DIRECTIONS
The response should be the lines of the data, starting at the first and ending at the one that contains "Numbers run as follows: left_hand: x", copied without change.

INFORMATION PROVIDED
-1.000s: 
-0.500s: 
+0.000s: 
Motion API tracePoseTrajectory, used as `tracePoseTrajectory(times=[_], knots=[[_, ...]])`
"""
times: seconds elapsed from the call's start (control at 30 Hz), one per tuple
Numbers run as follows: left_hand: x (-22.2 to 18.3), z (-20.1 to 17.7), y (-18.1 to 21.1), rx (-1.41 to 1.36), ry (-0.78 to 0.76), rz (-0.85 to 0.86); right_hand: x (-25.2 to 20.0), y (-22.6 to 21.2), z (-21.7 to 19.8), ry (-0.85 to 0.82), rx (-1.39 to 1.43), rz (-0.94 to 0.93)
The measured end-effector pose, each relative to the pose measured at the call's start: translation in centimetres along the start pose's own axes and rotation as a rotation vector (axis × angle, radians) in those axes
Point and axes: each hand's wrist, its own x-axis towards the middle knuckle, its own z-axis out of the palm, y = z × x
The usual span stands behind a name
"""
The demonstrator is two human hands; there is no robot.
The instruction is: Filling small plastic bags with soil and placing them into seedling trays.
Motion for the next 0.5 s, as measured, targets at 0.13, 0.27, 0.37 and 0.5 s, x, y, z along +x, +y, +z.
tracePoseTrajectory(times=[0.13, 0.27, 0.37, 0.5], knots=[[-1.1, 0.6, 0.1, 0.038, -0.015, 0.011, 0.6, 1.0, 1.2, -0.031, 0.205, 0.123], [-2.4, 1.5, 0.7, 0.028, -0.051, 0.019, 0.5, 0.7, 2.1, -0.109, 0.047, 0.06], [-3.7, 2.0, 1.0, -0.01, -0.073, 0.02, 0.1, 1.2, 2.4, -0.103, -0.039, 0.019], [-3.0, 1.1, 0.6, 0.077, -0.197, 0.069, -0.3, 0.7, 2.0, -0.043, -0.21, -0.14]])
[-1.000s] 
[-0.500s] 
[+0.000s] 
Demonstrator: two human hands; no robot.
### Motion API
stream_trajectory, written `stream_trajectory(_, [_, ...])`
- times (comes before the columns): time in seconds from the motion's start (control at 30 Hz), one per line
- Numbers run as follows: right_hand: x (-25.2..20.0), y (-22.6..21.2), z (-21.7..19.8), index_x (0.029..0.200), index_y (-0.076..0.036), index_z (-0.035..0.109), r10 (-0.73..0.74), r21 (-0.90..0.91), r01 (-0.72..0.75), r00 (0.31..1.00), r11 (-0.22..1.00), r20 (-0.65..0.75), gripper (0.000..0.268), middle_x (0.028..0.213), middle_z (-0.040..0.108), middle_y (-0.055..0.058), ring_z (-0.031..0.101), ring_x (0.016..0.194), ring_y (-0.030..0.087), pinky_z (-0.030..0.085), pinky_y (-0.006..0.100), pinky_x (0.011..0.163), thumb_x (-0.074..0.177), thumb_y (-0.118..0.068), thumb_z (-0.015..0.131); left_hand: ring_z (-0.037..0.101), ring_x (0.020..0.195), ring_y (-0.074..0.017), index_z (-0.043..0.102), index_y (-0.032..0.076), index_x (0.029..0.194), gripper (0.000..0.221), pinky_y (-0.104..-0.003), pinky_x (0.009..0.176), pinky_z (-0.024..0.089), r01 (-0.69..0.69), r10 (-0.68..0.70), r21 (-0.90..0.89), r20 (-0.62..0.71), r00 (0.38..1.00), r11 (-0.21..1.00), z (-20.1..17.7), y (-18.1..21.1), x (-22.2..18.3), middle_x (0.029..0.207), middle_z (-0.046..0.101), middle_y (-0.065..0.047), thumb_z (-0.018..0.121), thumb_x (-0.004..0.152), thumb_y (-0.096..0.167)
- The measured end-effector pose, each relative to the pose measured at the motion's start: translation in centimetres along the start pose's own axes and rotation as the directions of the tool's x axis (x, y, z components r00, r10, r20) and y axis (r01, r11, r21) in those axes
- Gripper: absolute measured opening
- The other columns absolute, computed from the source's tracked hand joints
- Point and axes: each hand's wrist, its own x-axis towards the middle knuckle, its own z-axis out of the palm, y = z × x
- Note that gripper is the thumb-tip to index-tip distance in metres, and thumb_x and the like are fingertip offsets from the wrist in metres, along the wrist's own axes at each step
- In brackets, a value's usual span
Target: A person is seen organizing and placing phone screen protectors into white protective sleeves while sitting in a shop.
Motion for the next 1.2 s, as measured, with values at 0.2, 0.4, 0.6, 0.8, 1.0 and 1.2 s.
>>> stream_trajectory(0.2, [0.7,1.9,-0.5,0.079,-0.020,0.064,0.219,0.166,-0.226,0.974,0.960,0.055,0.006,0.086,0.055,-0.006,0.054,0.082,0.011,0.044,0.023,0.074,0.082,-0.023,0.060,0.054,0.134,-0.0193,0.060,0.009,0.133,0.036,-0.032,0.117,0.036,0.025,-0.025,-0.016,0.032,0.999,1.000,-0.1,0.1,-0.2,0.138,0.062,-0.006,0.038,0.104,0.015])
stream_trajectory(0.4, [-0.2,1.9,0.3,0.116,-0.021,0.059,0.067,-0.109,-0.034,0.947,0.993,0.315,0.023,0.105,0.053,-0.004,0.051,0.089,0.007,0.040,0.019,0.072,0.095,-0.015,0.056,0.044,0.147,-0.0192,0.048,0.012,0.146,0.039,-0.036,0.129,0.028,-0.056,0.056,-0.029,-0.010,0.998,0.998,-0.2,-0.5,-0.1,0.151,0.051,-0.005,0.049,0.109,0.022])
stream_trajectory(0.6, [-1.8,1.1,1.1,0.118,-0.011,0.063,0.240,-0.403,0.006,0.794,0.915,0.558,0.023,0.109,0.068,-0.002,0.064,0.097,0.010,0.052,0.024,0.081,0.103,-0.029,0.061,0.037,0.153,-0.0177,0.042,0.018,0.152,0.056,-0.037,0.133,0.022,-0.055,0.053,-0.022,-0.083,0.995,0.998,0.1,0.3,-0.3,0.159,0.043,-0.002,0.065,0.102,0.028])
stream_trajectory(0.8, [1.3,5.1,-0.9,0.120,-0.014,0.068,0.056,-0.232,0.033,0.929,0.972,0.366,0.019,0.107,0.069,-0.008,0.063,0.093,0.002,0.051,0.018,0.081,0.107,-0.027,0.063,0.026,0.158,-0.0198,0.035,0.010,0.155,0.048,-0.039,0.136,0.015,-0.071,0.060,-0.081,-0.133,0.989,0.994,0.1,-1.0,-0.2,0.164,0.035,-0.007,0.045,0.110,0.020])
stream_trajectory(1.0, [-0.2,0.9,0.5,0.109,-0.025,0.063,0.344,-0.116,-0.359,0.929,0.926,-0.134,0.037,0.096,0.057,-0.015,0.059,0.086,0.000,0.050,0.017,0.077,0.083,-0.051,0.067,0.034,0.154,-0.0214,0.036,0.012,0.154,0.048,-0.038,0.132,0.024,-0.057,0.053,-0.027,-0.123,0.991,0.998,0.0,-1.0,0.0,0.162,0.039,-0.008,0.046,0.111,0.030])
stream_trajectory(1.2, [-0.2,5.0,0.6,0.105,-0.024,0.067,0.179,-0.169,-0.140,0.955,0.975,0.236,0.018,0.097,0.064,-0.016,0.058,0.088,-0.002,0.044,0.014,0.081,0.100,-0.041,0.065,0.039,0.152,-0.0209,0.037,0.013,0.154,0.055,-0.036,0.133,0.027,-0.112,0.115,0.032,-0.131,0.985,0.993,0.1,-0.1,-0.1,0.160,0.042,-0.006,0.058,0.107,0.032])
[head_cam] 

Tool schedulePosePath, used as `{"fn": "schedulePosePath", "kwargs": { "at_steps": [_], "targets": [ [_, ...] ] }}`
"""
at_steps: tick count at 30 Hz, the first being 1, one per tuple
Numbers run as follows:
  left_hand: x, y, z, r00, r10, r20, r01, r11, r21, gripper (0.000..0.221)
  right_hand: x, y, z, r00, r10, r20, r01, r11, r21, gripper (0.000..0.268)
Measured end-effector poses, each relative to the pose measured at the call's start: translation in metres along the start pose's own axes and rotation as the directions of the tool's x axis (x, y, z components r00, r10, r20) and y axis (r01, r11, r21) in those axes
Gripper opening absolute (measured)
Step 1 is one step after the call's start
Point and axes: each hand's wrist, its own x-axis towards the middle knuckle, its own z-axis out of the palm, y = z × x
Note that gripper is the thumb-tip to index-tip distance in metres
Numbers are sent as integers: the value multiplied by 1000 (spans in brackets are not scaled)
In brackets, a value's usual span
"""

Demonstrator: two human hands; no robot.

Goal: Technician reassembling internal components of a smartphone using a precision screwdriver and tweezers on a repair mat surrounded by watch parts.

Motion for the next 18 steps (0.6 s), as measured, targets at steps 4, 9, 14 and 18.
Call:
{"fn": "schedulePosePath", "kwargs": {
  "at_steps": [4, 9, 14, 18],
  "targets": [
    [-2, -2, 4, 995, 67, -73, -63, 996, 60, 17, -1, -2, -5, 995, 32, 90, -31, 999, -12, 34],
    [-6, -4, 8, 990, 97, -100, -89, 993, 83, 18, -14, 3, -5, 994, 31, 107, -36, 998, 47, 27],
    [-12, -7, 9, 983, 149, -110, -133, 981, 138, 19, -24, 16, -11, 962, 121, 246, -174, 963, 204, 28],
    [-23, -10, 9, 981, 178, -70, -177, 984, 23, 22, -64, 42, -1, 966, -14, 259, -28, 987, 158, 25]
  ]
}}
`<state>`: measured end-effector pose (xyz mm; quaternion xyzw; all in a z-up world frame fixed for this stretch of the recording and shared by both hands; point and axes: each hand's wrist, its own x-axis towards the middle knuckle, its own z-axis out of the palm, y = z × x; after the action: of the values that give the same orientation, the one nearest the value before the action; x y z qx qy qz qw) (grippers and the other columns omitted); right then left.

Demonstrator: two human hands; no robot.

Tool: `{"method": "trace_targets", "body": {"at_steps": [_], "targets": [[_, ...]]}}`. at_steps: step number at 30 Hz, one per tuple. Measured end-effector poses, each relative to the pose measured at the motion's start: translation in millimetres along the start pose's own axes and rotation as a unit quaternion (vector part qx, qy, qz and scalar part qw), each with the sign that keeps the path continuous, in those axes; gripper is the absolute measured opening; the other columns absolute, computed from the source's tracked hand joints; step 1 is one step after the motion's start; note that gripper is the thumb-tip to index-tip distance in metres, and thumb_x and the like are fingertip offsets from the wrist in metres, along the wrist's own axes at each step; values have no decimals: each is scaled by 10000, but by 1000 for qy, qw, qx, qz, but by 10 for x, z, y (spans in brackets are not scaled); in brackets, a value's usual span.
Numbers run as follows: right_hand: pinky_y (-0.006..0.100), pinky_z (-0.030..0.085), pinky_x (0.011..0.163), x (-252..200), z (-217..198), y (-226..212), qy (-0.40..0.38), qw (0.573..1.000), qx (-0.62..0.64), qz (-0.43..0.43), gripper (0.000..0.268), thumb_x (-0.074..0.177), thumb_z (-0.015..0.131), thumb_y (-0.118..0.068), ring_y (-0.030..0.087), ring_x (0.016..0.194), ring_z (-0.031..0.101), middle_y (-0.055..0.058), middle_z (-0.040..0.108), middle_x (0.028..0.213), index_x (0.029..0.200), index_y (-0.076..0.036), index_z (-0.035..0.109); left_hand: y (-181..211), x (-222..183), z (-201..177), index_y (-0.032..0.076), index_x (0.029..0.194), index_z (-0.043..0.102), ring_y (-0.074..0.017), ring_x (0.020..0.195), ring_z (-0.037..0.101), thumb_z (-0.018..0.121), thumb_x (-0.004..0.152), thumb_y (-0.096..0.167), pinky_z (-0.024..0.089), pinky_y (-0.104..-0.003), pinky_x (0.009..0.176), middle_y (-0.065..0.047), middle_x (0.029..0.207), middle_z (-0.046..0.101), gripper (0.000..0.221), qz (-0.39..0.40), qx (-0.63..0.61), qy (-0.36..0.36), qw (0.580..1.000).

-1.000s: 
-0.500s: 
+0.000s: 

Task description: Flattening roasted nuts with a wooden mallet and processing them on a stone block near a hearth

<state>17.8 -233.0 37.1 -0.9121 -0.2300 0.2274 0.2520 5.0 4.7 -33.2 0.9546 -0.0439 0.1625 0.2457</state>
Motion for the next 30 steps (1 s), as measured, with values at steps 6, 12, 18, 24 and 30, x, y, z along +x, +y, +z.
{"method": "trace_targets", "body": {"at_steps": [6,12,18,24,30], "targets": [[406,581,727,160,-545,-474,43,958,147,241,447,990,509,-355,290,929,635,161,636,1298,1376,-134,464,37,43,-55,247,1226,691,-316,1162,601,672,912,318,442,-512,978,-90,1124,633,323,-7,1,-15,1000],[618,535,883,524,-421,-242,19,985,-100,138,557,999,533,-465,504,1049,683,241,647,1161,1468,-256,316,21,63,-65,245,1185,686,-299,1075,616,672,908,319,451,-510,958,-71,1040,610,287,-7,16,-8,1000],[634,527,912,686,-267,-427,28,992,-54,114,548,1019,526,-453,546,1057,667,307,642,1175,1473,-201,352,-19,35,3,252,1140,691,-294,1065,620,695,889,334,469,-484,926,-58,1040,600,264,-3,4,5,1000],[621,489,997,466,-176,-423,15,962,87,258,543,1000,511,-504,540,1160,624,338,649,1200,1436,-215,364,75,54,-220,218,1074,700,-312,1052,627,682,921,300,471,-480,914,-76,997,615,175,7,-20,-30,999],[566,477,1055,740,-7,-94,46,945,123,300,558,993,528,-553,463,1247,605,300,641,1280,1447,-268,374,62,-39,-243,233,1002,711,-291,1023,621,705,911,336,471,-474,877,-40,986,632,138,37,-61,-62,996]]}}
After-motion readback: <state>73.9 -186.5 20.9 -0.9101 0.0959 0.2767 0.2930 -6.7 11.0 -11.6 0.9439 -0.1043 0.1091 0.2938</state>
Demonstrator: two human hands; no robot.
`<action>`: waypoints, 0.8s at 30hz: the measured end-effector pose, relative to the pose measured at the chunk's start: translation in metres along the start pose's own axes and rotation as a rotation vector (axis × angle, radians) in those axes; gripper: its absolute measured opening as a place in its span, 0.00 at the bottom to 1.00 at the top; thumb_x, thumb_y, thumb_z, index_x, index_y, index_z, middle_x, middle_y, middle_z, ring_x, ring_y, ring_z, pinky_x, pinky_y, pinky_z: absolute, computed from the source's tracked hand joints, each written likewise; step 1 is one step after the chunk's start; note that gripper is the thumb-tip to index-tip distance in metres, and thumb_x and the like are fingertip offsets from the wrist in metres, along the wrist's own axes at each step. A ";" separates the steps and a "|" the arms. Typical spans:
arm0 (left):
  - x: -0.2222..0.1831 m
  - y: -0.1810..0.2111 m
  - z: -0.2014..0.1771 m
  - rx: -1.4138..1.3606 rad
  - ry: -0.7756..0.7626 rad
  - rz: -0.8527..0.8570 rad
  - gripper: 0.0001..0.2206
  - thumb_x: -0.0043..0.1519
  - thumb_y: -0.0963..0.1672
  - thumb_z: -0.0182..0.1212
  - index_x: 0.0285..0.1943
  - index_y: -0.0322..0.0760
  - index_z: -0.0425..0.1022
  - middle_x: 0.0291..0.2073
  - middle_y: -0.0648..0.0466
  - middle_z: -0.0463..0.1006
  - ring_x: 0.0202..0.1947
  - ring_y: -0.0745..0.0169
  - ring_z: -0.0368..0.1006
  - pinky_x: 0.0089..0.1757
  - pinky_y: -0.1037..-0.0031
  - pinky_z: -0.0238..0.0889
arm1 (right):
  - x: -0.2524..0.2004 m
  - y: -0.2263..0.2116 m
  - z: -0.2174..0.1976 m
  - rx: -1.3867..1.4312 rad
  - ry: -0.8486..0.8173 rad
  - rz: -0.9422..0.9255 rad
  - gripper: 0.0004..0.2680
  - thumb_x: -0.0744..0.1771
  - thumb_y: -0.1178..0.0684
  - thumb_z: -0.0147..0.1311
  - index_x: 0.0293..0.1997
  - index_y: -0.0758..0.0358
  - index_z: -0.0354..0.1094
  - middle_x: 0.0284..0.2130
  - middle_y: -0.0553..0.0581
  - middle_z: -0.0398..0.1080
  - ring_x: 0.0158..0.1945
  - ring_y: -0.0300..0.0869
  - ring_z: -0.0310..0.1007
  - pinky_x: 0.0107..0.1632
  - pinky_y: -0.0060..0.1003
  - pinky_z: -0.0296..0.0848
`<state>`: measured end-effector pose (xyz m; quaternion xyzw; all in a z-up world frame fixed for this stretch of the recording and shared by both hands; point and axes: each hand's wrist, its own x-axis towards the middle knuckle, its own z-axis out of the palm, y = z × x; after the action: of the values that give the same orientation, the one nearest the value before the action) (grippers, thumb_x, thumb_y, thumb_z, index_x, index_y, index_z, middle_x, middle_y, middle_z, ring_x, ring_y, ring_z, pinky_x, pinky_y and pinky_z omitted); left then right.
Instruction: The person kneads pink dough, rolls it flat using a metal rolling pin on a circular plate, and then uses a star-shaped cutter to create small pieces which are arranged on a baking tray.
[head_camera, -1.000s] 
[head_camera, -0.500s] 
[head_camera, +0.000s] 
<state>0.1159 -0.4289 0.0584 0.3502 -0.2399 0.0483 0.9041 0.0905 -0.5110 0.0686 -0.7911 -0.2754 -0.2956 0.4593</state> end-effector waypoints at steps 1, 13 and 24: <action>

RESULT BELOW
-1.000s: 
-0.500s: 
+0.000s: 
Motion API tracePoseTrajectory, used as `tracePoseTrajectory(times=[_], knots=[[_, ...]])`
"""
times: seconds elapsed from the call's start (control at 30 Hz), one per tuple
Numbers run as follows: left_hand: x (-22.2 to 18.3), z (-20.1 to 17.7), y (-18.1 to 21.1), rx (-1.41 to 1.36), ry (-0.78 to 0.76), rz (-0.85 to 0.86); right_hand: x (-25.2 to 20.0), y (-22.6 to 21.2), z (-21.7 to 19.8), ry (-0.85 to 0.82), rx (-1.39 to 1.43), rz (-0.94 to 0.93)

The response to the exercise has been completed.